## Aim of the exercise
Produce an exact transcription of the listing below, omitting the pictures.

## Information supplied
--

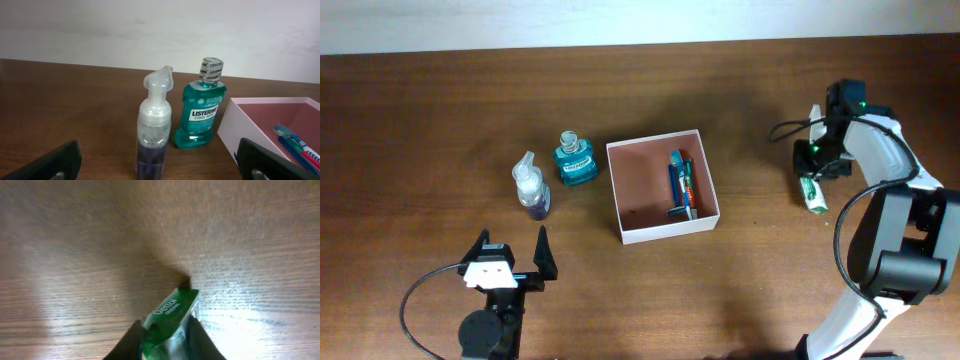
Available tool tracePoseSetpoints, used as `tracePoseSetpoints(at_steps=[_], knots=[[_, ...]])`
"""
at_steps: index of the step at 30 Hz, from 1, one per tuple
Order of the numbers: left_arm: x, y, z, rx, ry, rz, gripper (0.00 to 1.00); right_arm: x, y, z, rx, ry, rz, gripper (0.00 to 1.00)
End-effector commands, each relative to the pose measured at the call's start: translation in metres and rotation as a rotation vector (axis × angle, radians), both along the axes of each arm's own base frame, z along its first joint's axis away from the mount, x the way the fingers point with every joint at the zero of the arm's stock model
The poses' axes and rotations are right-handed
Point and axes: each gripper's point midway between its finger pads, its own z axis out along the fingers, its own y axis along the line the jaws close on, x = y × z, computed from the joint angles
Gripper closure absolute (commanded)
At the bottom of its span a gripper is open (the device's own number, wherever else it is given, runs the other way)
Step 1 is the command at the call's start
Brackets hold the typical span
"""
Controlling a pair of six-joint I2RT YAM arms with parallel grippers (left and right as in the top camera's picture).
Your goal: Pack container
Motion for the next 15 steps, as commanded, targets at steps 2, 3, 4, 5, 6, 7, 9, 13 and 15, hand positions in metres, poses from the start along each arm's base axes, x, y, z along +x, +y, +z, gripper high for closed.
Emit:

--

## Reply to the exercise
Available tool tracePoseSetpoints, used as `tracePoseSetpoints(at_steps=[_], knots=[[_, ...]])`
"""
at_steps: index of the step at 30 Hz, from 1, one per tuple
Order of the numbers: left_arm: x, y, z, rx, ry, rz, gripper (0.00 to 1.00); right_arm: x, y, z, rx, ry, rz, gripper (0.00 to 1.00)
End-effector commands, each relative to the pose measured at the call's start: translation in metres and rotation as a rotation vector (axis × angle, radians), both along the axes of each arm's own base frame, z along its first joint's axis away from the mount, x the way the fingers point with every joint at the zero of the arm's stock model
The poses' axes and rotations are right-handed
Point and axes: each gripper's point midway between its finger pads, its own z axis out along the fingers, its own y axis along the line the jaws close on, x = y × z, computed from the joint angles
Gripper closure absolute (commanded)
At the bottom of its span a gripper is open (the device's own number, wherever else it is given, runs the other way)
Step 1 is the command at the call's start
Brackets hold the typical span
"""
Controlling a pair of six-joint I2RT YAM arms with parallel grippers (left and right as in the top camera's picture).
Your goal: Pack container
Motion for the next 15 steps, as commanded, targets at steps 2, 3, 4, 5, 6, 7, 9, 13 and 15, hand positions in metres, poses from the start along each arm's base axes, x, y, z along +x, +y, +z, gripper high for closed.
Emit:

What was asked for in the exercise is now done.